*Study material*:
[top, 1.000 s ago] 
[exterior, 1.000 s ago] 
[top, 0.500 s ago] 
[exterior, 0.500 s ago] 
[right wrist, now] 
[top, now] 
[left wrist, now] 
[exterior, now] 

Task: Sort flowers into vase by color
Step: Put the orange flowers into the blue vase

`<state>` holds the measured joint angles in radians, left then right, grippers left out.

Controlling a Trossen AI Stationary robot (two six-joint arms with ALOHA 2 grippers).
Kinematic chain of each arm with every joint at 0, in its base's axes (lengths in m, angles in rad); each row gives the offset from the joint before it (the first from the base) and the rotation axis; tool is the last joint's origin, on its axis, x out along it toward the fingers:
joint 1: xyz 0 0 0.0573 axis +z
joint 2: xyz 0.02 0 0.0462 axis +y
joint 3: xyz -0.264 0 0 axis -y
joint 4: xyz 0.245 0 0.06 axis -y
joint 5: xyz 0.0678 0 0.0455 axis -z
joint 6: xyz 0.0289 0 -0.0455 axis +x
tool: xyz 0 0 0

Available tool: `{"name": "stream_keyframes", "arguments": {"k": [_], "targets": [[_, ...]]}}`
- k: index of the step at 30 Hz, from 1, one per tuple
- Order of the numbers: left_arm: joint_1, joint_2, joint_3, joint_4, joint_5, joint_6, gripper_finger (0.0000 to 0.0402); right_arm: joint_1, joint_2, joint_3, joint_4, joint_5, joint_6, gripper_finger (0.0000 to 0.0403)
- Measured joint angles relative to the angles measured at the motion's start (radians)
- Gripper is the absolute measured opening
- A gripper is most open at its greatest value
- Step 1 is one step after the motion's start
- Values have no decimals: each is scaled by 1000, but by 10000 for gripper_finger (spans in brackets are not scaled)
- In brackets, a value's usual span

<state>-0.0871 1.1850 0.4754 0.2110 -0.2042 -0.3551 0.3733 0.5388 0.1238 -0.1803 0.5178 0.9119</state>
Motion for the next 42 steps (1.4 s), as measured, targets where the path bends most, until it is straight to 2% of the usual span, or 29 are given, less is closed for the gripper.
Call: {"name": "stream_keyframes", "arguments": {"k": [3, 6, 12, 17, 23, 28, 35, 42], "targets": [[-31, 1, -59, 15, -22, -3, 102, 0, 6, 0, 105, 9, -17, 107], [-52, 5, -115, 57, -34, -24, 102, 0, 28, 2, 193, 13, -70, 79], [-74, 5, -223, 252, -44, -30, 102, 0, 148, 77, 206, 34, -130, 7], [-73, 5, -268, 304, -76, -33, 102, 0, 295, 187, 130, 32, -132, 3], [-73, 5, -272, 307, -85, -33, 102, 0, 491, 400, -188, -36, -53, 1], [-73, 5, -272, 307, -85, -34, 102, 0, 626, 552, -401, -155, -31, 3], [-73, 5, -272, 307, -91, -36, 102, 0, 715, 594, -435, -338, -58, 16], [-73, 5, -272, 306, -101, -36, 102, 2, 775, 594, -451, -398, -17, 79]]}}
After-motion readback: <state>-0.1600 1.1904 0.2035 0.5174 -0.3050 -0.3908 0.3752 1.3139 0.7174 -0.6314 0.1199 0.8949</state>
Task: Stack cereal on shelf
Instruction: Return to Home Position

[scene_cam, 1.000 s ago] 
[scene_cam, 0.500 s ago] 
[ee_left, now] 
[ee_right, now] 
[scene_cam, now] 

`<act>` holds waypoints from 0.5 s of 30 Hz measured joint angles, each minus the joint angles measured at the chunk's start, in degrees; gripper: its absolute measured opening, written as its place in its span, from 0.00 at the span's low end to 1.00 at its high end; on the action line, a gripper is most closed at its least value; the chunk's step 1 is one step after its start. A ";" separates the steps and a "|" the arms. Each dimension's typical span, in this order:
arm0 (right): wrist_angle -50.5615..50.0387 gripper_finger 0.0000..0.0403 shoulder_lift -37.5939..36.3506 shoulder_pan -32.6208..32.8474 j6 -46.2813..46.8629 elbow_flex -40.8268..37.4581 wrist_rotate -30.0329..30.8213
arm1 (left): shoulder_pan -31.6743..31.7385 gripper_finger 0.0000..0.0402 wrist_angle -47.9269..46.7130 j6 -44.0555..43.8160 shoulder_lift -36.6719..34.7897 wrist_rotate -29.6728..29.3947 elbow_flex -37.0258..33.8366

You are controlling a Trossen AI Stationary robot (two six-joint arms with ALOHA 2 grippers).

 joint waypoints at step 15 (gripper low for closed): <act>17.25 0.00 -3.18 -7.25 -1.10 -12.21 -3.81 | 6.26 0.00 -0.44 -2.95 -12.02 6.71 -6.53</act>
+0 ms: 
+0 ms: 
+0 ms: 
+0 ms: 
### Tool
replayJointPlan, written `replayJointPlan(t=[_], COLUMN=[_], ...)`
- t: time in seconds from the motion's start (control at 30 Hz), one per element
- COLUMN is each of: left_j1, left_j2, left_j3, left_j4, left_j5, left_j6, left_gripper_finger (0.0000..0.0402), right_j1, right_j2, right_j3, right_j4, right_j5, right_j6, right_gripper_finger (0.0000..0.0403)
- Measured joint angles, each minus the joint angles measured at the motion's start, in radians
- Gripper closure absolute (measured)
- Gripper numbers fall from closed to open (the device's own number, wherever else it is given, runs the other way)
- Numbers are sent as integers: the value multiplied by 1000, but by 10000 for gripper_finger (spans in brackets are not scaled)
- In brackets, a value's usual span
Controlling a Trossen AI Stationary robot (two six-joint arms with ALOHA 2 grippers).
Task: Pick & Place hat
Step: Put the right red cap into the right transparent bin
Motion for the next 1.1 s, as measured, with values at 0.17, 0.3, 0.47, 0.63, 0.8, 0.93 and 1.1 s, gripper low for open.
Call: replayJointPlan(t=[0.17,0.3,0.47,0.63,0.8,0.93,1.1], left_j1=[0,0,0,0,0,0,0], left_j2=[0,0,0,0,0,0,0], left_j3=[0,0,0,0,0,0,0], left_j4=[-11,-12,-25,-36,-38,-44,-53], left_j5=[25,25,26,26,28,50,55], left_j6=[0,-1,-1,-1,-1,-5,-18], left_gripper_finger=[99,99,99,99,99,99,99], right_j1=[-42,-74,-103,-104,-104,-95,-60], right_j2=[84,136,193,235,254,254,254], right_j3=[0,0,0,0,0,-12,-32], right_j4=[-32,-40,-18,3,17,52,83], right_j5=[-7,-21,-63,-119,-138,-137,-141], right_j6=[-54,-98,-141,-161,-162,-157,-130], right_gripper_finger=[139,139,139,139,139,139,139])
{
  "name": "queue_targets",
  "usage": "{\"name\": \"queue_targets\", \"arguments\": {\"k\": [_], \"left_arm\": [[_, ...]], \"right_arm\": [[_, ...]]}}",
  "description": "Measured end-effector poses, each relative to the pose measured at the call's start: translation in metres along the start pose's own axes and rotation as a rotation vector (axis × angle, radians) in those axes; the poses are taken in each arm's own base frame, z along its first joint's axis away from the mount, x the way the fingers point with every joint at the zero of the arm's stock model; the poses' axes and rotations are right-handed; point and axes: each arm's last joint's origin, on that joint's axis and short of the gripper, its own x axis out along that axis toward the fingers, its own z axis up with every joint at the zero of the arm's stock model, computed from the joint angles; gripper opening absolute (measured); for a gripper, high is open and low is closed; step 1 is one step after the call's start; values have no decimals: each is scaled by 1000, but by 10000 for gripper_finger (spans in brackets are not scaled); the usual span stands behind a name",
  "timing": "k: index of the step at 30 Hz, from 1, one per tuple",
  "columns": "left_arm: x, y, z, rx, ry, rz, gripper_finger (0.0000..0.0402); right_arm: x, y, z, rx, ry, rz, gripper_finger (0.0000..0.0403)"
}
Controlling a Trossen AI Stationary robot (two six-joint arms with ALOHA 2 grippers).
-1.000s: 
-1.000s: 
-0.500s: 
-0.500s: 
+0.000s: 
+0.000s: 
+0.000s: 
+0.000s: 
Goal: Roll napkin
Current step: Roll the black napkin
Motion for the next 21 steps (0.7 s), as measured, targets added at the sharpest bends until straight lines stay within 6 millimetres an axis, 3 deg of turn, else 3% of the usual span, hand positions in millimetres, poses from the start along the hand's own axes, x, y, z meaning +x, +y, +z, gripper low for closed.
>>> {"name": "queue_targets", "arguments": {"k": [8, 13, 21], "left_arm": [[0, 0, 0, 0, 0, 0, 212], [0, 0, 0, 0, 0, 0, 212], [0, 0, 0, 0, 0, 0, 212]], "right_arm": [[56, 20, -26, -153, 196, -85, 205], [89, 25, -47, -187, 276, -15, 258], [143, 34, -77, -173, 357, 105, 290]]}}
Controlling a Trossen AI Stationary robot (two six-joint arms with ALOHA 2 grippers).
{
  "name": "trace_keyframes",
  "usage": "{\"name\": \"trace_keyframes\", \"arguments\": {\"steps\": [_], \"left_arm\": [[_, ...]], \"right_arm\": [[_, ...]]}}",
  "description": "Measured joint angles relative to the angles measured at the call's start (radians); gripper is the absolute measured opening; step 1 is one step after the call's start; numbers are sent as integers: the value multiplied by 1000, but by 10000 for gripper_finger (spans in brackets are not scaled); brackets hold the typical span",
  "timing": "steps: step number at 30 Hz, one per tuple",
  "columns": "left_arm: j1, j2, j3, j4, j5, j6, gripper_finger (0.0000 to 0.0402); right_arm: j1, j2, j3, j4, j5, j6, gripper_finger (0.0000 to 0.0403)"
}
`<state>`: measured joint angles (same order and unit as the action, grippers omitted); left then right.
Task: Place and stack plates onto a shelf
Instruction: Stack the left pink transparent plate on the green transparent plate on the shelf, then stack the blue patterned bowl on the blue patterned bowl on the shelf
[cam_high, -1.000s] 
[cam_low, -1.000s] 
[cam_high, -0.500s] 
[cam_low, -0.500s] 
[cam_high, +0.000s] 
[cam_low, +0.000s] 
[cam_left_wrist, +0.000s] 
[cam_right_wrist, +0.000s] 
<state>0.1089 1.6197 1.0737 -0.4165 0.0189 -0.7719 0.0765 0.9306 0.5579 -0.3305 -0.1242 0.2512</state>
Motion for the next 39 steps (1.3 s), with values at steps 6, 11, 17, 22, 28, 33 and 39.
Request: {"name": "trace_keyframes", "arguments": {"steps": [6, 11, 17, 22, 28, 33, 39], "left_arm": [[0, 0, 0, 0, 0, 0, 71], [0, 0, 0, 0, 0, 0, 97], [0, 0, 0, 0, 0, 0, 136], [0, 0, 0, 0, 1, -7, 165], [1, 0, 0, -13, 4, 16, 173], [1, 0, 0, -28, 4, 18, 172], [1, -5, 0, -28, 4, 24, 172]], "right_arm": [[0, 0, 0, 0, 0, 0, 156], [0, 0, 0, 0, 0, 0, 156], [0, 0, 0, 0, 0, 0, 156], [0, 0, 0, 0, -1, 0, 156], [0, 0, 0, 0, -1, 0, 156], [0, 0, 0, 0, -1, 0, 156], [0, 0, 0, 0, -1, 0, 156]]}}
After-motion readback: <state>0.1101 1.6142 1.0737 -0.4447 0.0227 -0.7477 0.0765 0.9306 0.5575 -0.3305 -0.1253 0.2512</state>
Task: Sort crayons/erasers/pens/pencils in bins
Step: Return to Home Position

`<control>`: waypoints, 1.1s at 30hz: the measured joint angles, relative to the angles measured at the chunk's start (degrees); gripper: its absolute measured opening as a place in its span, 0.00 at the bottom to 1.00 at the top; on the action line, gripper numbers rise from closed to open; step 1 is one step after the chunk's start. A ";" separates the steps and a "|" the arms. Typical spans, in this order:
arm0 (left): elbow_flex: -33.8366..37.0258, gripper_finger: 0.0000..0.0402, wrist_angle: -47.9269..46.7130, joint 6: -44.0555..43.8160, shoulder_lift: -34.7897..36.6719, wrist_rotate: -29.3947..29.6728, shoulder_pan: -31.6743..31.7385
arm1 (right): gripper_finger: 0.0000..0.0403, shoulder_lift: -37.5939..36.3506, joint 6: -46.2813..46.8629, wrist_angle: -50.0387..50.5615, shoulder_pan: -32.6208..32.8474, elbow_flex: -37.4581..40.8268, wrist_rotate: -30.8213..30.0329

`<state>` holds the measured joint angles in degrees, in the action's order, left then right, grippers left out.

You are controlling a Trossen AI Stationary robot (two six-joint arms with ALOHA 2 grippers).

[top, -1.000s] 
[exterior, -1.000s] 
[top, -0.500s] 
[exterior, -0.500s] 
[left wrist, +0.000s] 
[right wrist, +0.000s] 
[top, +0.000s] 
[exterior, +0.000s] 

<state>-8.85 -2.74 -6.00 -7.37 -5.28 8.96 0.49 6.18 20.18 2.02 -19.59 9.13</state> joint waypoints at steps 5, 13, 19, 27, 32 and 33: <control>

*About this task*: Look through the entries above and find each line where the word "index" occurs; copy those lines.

*Solution*:
- k: index of the step at 30 Hz, from 1, one per tuple
  "timing": "k: index of the step at 30 Hz, from 1, one per tuple",

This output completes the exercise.